- **TASK**
Starting with the line containing "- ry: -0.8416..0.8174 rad" and going on through the line containing "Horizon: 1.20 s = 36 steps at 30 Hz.", return the lines of the data below exactly, and only those.
Start of Block
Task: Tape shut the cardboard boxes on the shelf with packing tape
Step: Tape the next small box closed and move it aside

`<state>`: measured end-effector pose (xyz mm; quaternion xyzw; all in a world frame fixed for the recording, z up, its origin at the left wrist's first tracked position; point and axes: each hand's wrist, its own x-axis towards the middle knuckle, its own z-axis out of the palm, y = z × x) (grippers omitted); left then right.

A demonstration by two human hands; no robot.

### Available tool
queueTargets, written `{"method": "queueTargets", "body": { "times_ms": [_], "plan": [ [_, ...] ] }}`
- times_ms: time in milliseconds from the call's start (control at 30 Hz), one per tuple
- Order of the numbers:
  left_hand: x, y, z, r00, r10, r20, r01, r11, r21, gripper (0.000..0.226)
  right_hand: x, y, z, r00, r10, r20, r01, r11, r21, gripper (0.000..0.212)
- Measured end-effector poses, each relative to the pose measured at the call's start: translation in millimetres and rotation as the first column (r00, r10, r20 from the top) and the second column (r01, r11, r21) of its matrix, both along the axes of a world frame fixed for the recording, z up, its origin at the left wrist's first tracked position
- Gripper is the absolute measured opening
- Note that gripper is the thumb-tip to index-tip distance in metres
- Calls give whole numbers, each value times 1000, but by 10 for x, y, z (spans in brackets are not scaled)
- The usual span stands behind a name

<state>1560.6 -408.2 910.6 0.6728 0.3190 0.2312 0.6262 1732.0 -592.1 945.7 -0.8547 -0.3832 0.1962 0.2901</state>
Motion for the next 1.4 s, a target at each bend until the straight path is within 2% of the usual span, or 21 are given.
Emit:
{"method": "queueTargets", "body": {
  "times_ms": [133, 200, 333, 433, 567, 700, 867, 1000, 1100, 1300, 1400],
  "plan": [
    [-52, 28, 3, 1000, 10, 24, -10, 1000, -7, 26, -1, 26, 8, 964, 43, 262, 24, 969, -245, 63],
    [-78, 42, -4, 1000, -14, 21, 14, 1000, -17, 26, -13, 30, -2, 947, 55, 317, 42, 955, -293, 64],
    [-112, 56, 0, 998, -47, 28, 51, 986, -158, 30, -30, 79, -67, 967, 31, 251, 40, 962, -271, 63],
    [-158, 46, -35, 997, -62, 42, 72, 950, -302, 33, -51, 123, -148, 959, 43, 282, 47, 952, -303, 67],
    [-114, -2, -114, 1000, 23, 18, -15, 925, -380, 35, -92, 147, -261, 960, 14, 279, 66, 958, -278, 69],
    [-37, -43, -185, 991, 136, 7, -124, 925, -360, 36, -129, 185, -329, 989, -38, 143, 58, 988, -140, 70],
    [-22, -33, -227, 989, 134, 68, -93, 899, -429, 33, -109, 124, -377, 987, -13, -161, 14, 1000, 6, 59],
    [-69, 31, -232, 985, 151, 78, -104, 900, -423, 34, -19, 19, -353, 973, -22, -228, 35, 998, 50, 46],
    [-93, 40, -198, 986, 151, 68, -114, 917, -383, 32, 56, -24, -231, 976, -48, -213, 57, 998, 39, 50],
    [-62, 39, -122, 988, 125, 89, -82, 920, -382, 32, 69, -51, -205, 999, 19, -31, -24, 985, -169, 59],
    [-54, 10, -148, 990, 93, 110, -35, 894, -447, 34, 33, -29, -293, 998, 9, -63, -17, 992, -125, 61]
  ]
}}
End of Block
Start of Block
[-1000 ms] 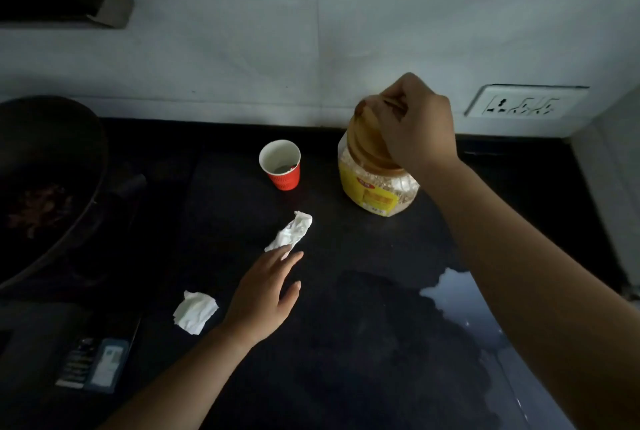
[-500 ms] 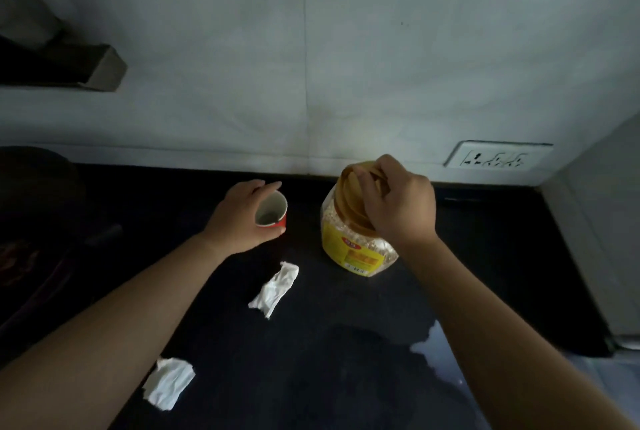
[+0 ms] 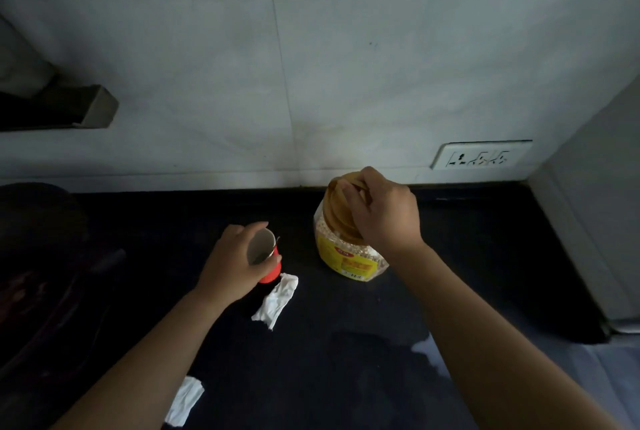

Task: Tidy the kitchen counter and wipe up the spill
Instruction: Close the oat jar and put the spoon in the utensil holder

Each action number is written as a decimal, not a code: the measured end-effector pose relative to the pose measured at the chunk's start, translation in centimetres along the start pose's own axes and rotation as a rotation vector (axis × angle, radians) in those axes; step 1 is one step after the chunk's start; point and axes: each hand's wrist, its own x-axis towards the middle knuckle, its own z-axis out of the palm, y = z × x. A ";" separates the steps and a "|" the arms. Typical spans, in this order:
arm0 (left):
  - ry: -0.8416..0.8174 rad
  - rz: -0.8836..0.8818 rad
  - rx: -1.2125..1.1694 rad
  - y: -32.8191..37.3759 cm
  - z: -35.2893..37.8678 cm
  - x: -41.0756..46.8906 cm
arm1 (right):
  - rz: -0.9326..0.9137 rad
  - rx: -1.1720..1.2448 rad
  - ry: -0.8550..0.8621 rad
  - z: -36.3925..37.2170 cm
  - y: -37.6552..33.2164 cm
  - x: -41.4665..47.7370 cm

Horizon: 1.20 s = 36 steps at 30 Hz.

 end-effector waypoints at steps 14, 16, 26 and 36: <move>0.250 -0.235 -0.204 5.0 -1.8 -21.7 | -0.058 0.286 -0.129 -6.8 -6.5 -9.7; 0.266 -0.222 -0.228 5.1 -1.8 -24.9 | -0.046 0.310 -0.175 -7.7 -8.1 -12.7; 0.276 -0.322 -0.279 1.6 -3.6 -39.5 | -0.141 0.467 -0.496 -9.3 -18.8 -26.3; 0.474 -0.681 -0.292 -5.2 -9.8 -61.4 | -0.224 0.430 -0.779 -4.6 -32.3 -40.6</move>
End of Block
- **EXERCISE RESULT**
  - ry: -0.8416..0.8174 rad
  - rz: -0.8836..0.8818 rad
  - rx: -1.2125..1.1694 rad
  - y: -32.8191..37.3759 cm
  - z: -35.2893..37.8678 cm
  - x: -41.0756..46.8906 cm
arm1 (right):
  - rz: -0.9326..0.9137 rad
  - rx: -1.1720..1.2448 rad
  - ry: -0.8550..0.8621 rad
  - z: -36.3925..37.2170 cm
  - y: -37.6552..33.2164 cm
  - x: -41.4665..47.7370 cm

Horizon: 1.20 s = 36 steps at 30 Hz.

The exercise is now complete.